WHAT IS NEEDED
Nothing but the lines from the one containing "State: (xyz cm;" through the final line of the listing should appear in the answer, each exactly as written.

THE RECORDS
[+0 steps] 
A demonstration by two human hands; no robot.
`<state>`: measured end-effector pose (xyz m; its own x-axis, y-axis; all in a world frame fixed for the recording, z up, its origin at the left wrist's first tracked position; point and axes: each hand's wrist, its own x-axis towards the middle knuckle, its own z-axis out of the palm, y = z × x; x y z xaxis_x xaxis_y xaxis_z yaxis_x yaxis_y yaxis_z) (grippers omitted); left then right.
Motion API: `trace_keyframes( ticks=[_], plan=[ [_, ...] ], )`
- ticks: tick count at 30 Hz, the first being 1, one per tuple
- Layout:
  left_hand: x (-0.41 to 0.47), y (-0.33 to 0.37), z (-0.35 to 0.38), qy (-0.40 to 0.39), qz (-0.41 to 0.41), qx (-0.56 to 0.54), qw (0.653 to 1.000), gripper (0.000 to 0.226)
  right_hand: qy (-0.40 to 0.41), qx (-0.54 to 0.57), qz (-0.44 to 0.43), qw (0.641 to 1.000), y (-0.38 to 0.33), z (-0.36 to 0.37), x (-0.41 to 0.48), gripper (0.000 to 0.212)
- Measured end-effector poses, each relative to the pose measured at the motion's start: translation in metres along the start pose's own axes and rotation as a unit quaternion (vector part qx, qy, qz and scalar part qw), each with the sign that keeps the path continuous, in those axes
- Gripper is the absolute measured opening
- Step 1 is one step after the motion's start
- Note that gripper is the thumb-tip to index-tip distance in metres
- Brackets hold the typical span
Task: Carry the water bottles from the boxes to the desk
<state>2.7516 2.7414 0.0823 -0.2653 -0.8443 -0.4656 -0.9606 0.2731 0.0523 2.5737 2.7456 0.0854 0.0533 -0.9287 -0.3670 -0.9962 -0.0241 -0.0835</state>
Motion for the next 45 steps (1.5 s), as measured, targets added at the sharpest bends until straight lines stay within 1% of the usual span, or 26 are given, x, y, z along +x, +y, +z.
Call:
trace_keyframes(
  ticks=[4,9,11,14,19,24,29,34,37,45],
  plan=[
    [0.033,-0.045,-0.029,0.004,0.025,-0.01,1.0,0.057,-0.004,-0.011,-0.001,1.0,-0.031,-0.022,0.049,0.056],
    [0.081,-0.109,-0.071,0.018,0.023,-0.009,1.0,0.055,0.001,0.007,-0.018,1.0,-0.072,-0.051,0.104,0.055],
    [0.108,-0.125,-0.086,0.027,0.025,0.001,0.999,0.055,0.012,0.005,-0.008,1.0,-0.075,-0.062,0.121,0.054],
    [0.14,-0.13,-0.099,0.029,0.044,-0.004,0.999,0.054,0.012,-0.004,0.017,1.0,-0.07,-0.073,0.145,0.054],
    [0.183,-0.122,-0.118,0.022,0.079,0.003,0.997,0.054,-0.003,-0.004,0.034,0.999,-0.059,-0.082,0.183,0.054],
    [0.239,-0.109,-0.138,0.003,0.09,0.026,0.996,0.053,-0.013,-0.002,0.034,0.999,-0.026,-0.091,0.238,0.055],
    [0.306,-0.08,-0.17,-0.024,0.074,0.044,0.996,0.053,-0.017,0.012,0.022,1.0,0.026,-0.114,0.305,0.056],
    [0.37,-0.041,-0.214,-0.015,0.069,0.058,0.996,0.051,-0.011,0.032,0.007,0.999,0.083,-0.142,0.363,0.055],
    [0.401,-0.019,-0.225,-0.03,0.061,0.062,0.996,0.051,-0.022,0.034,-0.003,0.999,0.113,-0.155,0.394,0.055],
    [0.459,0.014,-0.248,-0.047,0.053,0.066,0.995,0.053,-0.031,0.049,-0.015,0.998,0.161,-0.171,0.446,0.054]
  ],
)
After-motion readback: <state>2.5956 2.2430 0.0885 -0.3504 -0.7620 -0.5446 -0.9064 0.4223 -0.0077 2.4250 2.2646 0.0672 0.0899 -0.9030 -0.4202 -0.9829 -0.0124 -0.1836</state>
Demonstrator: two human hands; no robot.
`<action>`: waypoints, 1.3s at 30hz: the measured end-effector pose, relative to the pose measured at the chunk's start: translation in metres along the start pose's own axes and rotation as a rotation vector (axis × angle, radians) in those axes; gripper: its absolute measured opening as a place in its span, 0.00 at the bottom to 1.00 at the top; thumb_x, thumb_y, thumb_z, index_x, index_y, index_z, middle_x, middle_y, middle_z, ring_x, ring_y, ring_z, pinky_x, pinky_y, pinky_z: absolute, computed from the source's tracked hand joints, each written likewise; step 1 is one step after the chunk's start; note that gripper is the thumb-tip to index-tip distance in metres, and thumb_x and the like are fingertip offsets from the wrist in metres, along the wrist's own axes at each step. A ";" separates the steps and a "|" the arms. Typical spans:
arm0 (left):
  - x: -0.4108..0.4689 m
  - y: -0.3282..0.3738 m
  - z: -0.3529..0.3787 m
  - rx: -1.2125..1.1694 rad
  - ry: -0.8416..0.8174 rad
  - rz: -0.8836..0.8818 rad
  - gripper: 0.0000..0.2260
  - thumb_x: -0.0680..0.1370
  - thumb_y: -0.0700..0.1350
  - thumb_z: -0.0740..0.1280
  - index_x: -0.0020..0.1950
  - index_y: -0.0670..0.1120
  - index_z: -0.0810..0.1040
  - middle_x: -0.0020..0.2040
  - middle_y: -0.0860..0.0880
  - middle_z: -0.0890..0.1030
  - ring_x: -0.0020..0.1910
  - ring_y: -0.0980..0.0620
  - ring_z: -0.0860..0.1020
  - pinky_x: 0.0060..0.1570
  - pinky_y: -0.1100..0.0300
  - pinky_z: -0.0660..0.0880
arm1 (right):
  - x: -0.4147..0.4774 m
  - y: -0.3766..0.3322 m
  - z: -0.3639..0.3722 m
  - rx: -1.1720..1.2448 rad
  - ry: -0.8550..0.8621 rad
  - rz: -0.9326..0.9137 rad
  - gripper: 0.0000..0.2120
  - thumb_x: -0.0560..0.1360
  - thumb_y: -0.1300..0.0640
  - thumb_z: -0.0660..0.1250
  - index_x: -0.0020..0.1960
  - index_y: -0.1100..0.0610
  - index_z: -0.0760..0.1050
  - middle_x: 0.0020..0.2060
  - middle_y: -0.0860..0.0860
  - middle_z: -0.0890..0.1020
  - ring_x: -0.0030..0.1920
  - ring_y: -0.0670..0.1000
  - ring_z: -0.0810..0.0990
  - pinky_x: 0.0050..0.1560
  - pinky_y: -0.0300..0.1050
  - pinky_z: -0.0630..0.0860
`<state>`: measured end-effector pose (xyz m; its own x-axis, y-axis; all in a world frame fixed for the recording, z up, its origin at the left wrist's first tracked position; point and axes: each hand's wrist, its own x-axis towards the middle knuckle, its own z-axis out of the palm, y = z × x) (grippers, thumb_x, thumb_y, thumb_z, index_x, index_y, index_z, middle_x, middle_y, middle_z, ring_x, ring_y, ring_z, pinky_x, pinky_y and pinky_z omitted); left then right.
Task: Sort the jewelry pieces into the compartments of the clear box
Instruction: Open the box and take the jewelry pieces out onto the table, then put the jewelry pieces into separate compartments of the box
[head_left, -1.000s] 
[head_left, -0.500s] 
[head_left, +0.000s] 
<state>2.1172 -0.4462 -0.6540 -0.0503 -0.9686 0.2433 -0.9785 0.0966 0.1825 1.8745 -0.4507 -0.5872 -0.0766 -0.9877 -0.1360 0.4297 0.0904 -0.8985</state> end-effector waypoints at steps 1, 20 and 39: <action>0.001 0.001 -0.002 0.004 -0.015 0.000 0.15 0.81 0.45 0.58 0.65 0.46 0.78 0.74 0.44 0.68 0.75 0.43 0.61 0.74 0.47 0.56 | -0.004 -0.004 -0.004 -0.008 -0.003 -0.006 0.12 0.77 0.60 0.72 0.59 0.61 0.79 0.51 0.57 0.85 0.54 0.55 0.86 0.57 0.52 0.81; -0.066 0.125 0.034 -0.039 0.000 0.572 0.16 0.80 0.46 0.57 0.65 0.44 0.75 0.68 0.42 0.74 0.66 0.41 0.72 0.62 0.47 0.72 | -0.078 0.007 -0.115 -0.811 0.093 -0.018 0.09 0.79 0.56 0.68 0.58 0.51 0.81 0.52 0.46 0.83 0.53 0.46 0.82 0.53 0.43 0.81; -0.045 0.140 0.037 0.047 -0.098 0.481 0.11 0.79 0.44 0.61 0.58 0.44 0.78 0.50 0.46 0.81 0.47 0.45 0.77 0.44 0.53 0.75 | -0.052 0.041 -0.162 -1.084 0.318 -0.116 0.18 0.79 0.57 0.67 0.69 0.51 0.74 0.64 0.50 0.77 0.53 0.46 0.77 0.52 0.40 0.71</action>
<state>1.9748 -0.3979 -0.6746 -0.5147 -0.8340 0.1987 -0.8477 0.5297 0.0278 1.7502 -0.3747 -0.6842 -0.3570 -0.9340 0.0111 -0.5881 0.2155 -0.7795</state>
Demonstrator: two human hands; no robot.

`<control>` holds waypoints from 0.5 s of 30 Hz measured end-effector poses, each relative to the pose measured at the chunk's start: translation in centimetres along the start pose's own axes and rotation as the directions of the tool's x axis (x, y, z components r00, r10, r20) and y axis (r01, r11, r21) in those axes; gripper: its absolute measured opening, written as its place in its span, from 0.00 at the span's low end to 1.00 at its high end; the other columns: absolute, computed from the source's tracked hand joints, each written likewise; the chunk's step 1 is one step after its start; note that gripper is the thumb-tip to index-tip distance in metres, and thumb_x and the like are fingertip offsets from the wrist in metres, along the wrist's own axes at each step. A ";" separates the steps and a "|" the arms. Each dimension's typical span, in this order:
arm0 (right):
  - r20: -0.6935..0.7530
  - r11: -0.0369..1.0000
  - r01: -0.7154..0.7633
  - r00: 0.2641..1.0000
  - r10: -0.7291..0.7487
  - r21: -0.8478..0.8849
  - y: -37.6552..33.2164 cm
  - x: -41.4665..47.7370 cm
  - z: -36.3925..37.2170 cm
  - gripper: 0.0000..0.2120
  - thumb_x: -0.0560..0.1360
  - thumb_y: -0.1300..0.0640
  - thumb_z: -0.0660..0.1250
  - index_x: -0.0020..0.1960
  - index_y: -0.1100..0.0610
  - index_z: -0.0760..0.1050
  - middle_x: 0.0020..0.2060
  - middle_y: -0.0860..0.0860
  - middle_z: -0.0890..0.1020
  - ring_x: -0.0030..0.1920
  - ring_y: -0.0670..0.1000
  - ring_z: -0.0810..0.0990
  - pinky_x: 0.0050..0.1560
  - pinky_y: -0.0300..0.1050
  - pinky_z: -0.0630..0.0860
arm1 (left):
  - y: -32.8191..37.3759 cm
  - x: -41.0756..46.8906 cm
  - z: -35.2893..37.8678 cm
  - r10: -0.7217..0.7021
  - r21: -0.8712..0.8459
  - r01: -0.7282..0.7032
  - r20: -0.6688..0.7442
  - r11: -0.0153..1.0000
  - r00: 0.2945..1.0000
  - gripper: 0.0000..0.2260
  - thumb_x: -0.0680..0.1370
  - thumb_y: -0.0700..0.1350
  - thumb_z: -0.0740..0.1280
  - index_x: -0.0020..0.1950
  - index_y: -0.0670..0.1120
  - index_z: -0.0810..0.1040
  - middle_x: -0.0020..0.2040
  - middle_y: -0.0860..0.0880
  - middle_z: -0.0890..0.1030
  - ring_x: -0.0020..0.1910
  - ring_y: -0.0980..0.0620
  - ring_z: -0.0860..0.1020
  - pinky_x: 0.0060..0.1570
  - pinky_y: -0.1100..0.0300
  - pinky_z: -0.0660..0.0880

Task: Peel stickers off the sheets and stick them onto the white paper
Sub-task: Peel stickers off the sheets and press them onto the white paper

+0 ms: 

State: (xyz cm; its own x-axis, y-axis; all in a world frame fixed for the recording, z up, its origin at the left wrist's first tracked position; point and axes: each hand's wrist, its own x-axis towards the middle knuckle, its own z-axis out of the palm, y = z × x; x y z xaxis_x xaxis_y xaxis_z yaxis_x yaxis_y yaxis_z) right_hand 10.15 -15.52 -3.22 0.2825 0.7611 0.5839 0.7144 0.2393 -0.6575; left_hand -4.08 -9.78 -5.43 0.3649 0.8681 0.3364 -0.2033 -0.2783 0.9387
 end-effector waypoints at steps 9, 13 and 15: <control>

EXERCISE RESPONSE
State: (xyz cm; its own x-axis, y-axis; all in a world frame fixed for the recording, z up, its origin at the left wrist's first tracked position; point and axes: each hand's wrist, its own x-axis towards the middle knuckle, its own z-axis out of the palm, y = z × x; x y z xaxis_x xaxis_y xaxis_z yaxis_x yaxis_y yaxis_z) right_hand 10.15 -15.52 -3.22 0.2825 0.7611 0.5839 0.7144 0.2393 -0.6575; left_hand -4.08 -9.78 -5.43 0.3649 0.8681 0.3364 -0.2033 -0.2783 0.9387
 end-effector waypoints at steps 9, 13 and 15: <control>

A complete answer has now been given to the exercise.